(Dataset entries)
---*---

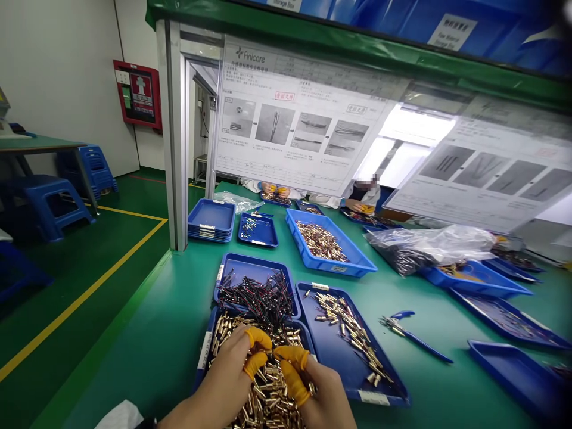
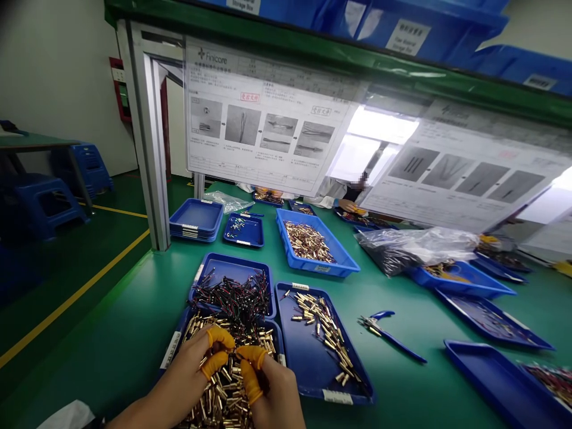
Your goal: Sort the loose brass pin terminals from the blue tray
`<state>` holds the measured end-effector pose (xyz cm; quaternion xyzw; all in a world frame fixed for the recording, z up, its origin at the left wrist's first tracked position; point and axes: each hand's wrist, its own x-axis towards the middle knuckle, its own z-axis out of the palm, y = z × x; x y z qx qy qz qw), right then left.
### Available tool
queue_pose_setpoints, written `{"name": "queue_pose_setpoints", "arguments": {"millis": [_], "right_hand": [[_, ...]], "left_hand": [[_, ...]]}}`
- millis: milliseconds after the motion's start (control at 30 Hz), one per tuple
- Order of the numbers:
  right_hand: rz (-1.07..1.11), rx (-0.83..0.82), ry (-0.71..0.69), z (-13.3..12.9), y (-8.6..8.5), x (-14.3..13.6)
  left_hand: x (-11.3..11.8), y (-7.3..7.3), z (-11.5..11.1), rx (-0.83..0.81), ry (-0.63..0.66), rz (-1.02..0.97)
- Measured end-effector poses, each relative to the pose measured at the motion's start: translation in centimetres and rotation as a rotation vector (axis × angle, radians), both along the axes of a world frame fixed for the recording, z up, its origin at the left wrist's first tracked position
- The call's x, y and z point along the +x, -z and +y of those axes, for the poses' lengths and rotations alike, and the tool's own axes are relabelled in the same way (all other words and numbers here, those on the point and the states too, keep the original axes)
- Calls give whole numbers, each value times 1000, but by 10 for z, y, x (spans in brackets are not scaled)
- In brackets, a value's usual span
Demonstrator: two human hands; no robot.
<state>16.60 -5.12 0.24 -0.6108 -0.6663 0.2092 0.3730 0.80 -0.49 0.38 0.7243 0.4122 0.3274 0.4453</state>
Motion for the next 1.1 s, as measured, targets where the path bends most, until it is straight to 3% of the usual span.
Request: {"name": "queue_pose_setpoints", "arguments": {"millis": [200,400,567,733,900,1100], "right_hand": [[-7,-63,-11,1,-3,-1],[91,-139,-55,1,-4,-2],[370,-244,-81,-2,1,-6],[233,-154,-78,-2,5,-7],[160,-39,-75,2,8,3],[316,-200,-117,4,6,3]], "left_hand": [[-1,4,0,96,17,-38],[-2,4,0,205,142,2],[-3,7,-5,58,175,88],[-2,12,-6,41,192,82],[1,7,-3,47,73,45],[-2,13,-3,73,111,75]]}}
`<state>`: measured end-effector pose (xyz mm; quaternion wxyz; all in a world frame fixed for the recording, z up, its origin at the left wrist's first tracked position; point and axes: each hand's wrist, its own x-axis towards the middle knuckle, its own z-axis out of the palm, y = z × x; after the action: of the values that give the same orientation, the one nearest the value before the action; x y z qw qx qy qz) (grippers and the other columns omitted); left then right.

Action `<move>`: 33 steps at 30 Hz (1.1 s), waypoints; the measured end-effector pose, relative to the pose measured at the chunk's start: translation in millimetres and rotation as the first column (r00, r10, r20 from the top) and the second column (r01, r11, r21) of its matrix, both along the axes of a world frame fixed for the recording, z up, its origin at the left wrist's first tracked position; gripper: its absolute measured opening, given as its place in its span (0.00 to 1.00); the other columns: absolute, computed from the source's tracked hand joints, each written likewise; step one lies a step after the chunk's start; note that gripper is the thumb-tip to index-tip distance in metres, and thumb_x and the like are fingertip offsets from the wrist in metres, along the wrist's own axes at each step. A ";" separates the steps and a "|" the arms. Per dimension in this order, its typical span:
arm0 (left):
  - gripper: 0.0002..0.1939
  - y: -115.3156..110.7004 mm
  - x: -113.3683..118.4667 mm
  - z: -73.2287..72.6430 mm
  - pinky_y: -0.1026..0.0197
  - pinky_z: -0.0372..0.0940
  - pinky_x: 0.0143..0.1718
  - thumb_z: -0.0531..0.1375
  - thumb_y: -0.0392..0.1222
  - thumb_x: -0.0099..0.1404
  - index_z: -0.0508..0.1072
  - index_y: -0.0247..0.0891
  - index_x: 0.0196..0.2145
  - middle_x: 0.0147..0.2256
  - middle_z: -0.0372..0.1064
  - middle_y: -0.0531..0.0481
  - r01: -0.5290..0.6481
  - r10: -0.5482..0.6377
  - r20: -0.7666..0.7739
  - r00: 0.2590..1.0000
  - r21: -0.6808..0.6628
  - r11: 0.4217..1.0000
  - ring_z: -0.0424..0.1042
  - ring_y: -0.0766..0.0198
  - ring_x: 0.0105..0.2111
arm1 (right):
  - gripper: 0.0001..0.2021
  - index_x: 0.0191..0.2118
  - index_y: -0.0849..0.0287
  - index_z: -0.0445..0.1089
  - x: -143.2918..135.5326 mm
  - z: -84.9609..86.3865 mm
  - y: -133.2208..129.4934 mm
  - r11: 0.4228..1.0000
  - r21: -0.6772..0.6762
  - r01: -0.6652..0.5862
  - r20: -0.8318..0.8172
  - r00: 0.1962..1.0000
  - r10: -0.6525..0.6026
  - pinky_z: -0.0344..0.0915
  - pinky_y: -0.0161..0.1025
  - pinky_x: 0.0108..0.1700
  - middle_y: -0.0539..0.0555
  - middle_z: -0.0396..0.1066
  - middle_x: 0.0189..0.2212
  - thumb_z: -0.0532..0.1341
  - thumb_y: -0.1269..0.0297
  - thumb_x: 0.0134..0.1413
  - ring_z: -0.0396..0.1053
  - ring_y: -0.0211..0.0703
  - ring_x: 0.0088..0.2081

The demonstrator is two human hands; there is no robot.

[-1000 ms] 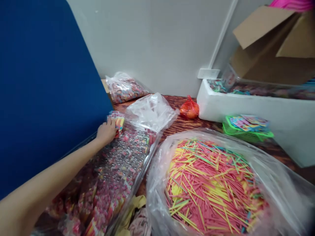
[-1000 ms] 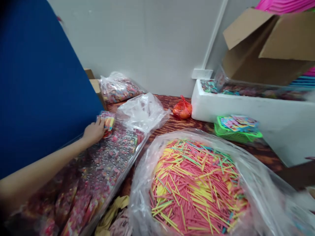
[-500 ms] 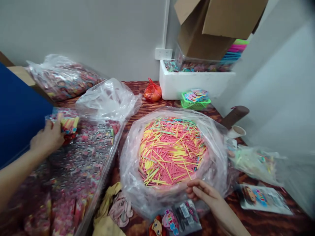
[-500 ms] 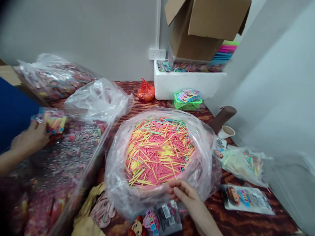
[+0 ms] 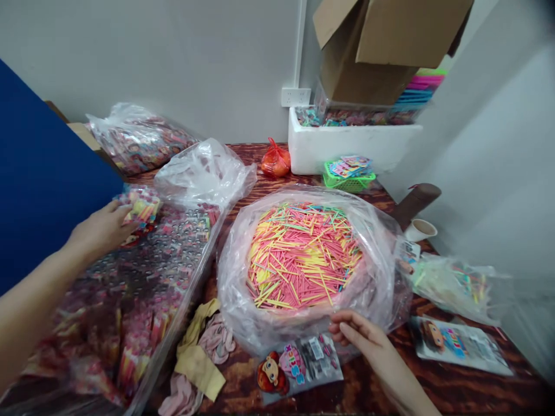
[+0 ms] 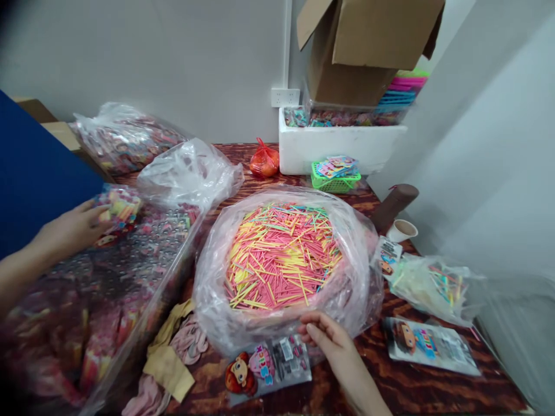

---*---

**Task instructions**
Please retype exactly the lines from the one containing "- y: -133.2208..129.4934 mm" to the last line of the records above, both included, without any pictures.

**Response to this task**
  - y: -133.2208..129.4934 mm
  - r11: 0.4228..1.0000
  - r21: -0.6772..0.6762
  - r01: -0.6652..0.5862
  - r20: -0.8318..0.8172
  - r00: 0.1962..1.0000
  - r10: -0.6525..0.6026
  - pinky_z: -0.0344..0.0915
  - pinky_y: -0.0161..0.1025
  - pinky_x: 0.0108..0.1700
  - middle_y: -0.0539..0.0555
  - middle_z: -0.0396..0.1066
  - middle_x: 0.0189..0.2212
  - thumb_z: -0.0532..0.1341
  - thumb_y: -0.1269..0.0297
  - thumb_x: 0.0134..0.1413
  - ring_z: -0.0396..0.1053
  - ring_y: -0.0211..0.0703
  - ring_x: 0.0088..0.2081

The demonstrator is two human hands; there is no robot.

[-1000 ms] 
[-1000 ms] 
[-500 ms] 
[-500 ms] 
[+0 ms] 
[+0 ms] 

The exercise closes with this answer.